Required work – Your task is to copy the stretch of lines in the records below that begins with the line containing "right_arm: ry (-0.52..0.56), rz" and ends with the line containing "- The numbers", exactly as written, with nothing added.

--- Task inputs Enclosed Below ---

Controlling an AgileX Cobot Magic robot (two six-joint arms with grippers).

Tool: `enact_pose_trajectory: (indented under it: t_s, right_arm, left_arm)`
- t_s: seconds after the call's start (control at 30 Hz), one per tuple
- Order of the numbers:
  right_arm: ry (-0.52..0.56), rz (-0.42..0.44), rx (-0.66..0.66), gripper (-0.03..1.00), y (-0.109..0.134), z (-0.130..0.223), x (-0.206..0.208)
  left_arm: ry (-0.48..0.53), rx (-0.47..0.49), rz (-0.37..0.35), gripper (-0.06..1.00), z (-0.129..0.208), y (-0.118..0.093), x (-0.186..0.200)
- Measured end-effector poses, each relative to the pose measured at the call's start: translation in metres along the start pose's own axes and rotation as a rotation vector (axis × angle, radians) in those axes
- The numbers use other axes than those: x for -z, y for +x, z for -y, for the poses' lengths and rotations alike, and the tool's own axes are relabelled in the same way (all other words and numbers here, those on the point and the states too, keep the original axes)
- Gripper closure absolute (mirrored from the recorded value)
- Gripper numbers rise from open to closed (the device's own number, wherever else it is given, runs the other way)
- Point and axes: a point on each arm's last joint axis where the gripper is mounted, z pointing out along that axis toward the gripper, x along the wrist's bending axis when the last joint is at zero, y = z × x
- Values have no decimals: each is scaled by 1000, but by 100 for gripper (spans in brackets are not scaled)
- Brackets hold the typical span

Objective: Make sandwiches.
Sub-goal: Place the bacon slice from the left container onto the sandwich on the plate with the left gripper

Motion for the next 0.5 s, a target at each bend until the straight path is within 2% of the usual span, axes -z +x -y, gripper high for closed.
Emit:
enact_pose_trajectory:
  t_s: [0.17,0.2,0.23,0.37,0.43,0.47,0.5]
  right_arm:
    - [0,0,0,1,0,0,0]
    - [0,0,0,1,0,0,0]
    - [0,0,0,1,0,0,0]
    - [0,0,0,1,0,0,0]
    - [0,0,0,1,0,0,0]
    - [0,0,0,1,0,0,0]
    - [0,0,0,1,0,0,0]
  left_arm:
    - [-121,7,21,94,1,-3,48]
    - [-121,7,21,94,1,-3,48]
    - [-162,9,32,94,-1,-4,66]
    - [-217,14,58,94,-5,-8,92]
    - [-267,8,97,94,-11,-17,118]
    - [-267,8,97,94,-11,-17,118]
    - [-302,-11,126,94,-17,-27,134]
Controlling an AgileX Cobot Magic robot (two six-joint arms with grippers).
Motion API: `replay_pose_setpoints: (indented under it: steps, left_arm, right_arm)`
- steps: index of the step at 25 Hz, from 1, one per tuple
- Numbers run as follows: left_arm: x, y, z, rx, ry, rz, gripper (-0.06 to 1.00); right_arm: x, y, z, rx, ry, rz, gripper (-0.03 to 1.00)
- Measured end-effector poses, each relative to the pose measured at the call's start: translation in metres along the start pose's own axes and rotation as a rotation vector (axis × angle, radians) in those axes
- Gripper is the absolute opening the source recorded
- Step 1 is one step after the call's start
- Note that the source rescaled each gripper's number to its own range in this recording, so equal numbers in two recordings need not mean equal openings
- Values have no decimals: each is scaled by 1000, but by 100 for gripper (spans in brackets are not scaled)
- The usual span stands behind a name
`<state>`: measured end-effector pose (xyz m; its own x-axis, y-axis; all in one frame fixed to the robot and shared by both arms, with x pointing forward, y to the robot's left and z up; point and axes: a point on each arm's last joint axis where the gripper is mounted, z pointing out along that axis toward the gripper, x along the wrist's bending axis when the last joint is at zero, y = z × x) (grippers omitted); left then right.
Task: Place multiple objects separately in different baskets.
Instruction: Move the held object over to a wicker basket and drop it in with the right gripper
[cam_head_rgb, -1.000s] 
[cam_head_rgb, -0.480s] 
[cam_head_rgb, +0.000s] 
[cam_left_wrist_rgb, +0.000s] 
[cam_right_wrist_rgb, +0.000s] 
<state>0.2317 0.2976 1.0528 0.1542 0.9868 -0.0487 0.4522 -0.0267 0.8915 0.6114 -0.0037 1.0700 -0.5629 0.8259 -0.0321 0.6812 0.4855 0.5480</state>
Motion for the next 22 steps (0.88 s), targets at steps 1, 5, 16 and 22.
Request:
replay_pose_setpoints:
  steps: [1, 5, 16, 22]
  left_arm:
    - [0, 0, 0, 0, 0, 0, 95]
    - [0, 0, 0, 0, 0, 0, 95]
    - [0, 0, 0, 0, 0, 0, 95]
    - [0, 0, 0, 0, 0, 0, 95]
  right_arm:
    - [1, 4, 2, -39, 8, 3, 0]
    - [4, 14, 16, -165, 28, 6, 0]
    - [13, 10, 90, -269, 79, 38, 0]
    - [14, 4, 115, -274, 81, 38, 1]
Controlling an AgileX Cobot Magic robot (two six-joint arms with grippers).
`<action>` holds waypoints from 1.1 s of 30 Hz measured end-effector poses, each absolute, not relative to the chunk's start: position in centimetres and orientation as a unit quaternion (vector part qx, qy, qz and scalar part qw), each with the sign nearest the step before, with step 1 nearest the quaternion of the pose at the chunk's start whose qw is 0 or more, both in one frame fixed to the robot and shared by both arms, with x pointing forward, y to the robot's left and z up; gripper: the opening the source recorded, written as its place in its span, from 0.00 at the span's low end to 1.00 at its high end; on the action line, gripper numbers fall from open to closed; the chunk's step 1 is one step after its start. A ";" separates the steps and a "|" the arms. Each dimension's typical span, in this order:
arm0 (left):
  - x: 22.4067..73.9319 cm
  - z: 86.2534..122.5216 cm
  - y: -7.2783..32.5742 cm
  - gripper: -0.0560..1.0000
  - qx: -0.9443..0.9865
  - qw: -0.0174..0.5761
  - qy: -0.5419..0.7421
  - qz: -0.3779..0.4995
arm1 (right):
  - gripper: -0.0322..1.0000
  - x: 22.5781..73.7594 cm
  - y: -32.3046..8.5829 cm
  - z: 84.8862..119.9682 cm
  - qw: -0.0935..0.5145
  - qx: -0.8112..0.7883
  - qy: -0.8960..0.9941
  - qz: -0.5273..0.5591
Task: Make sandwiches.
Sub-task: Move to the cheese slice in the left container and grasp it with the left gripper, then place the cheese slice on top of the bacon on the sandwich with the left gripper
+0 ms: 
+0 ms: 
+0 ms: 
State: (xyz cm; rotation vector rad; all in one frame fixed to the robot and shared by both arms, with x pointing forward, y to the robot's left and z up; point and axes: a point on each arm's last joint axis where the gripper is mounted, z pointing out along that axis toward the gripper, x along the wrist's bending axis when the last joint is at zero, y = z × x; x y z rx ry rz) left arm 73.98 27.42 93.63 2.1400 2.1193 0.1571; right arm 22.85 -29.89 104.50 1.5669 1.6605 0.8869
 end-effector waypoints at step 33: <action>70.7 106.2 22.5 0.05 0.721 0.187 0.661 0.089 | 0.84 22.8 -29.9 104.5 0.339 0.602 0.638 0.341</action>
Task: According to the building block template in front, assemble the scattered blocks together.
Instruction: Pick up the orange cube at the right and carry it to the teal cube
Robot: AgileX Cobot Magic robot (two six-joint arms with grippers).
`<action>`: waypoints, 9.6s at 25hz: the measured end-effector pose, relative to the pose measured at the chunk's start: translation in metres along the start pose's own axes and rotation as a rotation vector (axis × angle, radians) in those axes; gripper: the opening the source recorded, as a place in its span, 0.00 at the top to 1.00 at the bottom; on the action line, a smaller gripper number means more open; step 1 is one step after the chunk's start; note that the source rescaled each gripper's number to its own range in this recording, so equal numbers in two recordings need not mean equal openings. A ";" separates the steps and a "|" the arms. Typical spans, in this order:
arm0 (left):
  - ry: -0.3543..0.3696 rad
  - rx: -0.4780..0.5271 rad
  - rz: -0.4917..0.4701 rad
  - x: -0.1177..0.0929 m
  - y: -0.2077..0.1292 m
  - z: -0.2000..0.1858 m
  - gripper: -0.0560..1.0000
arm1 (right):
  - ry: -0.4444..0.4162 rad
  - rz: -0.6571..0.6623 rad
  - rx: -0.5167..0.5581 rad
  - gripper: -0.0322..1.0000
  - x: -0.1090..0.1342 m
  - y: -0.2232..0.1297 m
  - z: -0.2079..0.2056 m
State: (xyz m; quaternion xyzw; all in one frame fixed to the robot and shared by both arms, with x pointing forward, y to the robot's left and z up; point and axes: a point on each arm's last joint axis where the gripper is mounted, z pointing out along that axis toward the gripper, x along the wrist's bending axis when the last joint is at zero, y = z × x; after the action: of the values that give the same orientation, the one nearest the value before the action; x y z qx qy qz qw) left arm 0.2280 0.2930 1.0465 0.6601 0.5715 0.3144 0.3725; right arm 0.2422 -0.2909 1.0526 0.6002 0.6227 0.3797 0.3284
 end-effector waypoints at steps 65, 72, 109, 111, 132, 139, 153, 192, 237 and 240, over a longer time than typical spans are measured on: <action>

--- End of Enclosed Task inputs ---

Response below –
  right_arm: ry (-0.52..0.56), rz (-0.42..0.44), rx (-0.66..0.66), gripper (-0.03..1.00), y (-0.109..0.134), z (-0.130..0.223), x (-0.206..0.208)
  left_arm: ry (-0.48..0.53), rx (-0.47..0.49), rz (-0.37..0.35), gripper (-0.06..1.00), z (-0.129..0.208), y (-0.118..0.093), x (-0.186..0.200)
- Measured end-effector poses, each relative to the pose measured at the call's start: translation in metres along the start pose's own axes and rotation as a rotation vector (axis × angle, radians) in those axes
- The numbers use other axes than those: x for -z, y for +x, z for -y, for the poses' lengths and rotations alike, and the tool's own axes are relabelled in the same way (all other words and numbers here, those on the point and the states too, keep the original axes)

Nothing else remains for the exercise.